Univariate data: additional topics

Let’s load in the packages we’ll use today. You probably don’t have the ggridges package yet so first go ahead and install it in your Package window.

library(tidyverse)
library(stats)
library(ggridges)

Before we move on, let’s load in a univariate dataset that we can work with in today’s lecture. We’ll load in the NOAA monthly precipitation dataset that we’ve worked with prior

precip_data <- read_csv("https://stahlm.github.io/ENS_215/Data/NOAA_State_Precip_LabData.csv")

precip_data <- precip_data %>% 
  mutate(time_period = if_else(Year >= 1950,"Post-1950","Pre-1950"))

Take a quick look at the data to refamiliarize yourself with it.

Now let’s create a new dataset that just has the precipitation data for NY.

ny_precip <- precip_data %>% 
  filter(state_cd == "NY")

Visualizing and interpreting univariate distributions

Let’s continue learning about how to generate visualizations that display a univariate data distribution and how to interpret these data.

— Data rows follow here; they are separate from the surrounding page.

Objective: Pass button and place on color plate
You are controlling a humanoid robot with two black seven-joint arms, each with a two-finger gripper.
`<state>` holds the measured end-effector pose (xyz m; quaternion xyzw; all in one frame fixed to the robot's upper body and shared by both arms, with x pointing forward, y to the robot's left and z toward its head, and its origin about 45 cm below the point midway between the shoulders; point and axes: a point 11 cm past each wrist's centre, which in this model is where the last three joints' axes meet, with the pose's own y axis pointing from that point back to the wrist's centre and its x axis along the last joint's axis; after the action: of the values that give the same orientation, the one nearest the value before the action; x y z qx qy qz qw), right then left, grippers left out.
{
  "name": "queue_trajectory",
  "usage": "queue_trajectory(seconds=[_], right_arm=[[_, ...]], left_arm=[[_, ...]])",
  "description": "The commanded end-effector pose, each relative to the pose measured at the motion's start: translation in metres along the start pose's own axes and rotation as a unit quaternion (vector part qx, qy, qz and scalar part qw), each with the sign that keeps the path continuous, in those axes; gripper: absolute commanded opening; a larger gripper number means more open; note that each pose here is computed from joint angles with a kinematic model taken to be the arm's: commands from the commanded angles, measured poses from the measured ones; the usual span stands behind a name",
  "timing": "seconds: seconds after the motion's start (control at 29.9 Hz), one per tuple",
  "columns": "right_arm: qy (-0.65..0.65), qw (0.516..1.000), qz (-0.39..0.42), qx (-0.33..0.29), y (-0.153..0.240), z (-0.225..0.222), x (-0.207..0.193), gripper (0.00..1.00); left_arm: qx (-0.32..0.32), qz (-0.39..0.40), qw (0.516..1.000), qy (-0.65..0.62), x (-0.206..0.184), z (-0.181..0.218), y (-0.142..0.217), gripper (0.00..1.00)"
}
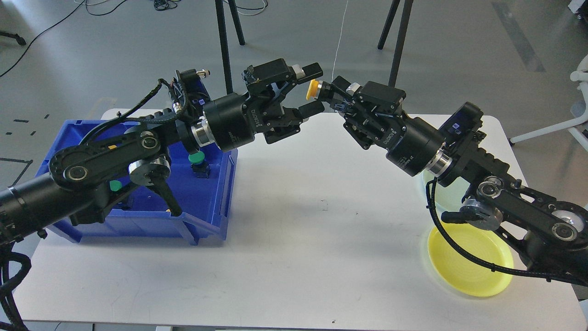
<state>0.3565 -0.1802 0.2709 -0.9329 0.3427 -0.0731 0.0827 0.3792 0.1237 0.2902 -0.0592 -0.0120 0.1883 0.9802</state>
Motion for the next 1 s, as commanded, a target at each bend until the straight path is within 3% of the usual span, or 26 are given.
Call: queue_trajectory(seconds=[0.0,0.17,0.33,0.43,0.74,0.97], right_arm=[[-0.005,0.998,0.07,-0.006,0.039,0.004,0.027,0.09],[-0.057,0.974,0.214,-0.039,0.137,0.041,0.035,0.08],[-0.081,0.929,0.334,-0.139,0.243,0.081,0.003,0.08],[-0.069,0.902,0.381,-0.191,0.28,0.094,-0.008,0.08],[-0.062,0.86,0.451,-0.23,0.307,0.114,-0.018,0.16],[-0.105,0.841,0.475,-0.237,0.31,0.134,-0.035,0.44]], left_arm=[[-0.003,0.008,1.0,0.004,0.002,0.0,0.002,0.84],[-0.017,0.015,1.0,0.004,0.006,0.008,0.001,0.85],[-0.035,0.018,0.999,0.008,0.006,0.015,0.004,0.85],[-0.041,0.017,0.999,-0.001,0.005,0.022,0.003,0.85],[0.007,0.044,0.993,-0.111,0.028,0.046,0.038,0.85],[0.035,0.061,0.99,-0.12,0.034,0.041,0.065,0.85]])
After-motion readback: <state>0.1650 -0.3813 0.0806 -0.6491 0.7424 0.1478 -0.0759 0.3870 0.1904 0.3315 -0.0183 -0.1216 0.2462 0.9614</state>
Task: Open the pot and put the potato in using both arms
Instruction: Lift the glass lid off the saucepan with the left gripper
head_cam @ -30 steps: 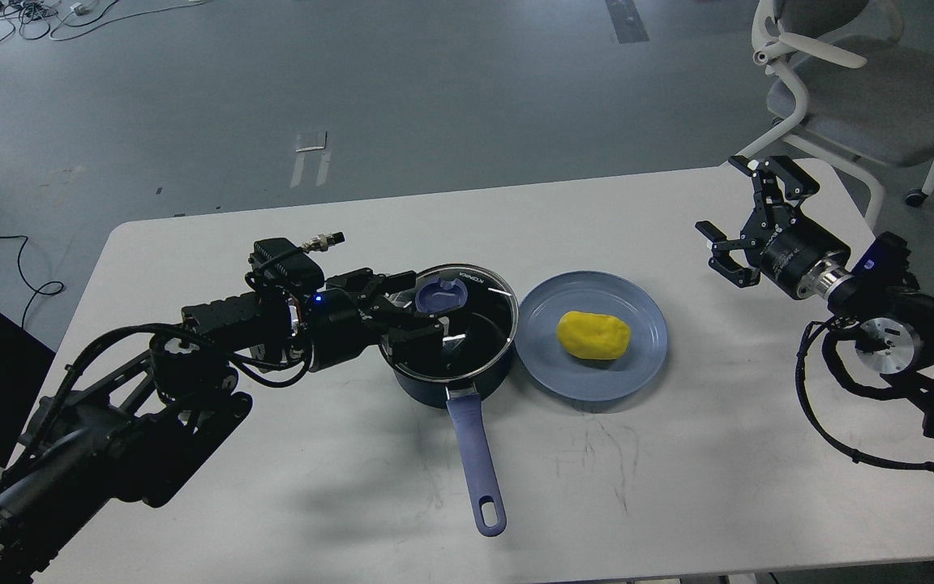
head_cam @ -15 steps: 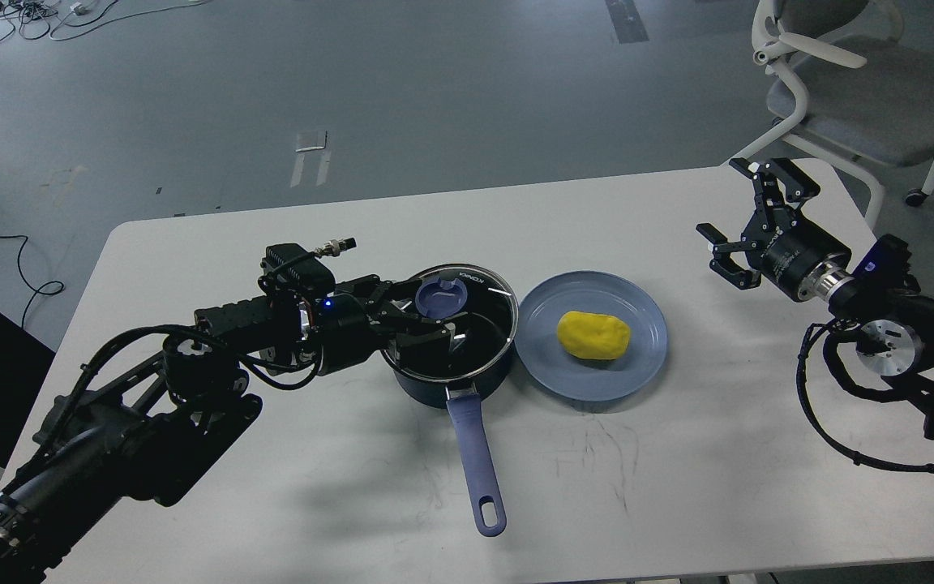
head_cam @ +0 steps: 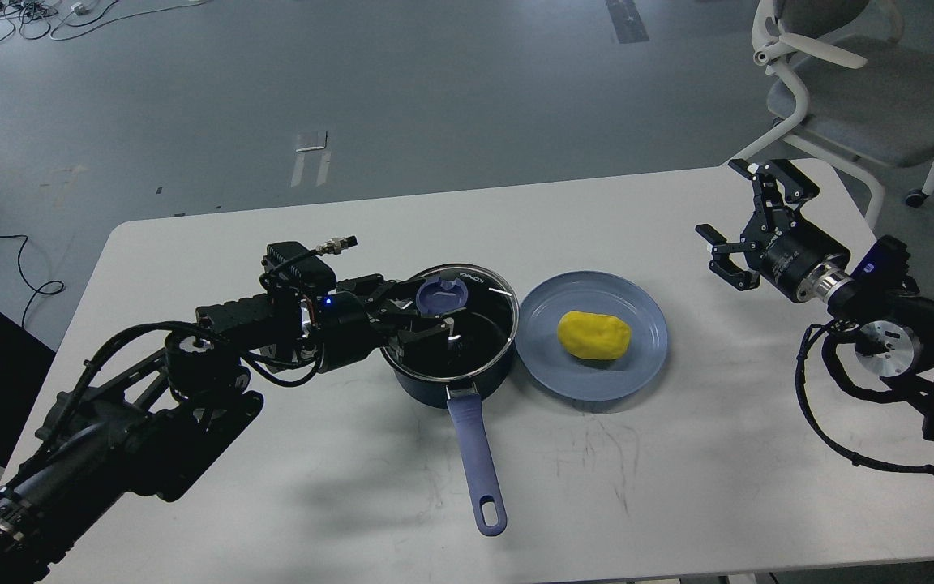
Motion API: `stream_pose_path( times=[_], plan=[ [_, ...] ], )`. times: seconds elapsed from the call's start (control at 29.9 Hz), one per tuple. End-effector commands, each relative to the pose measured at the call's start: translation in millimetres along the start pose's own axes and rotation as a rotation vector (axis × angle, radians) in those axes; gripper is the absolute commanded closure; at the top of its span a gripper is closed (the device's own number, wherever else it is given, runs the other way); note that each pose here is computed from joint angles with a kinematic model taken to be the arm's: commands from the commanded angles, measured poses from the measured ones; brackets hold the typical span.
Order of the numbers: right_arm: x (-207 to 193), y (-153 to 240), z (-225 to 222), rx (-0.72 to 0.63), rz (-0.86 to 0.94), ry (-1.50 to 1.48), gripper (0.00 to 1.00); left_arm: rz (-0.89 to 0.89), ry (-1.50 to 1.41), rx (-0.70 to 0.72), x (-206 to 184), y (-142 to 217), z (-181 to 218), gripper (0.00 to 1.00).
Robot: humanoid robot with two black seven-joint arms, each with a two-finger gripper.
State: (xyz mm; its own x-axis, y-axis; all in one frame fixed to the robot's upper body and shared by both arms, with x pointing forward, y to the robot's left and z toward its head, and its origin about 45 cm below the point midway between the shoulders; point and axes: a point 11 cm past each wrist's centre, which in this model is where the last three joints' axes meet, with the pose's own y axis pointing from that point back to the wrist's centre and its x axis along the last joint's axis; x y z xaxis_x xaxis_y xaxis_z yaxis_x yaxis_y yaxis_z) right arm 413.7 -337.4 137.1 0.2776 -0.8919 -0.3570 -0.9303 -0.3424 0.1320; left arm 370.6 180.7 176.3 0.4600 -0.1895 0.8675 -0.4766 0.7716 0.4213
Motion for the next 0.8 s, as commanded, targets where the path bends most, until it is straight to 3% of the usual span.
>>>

Histograms and density plots

Histograms are another method of displaying the distribution of univariate data. A histogram bins the values and plots the frequency of values falling into each bin. Typically the bins are of equal width

Let’s generate a histogram of the monthly precipitation data for NY to highlight how they look and their utility. To generate a histogram we use geom_histogram(). Notice that we only need to pass a single variable (in this case Precip_inches). The histogram displays values of the variable on the x-axis and the number of occurrences (counts) within bins (ranges) of the variable.

ny_precip %>% 
  ggplot(aes(Precip_inches)) +
  geom_histogram() +
  theme_classic()

## `stat_bin()` using `bins = 30`. Pick better value with `binwidth`.

You can see that the bins (columns) are of equal width and their height corresponds to the number of observations falling within that bin. For instance, the bin with the most observations is from 2.98-3.26 inches and has 153 observations.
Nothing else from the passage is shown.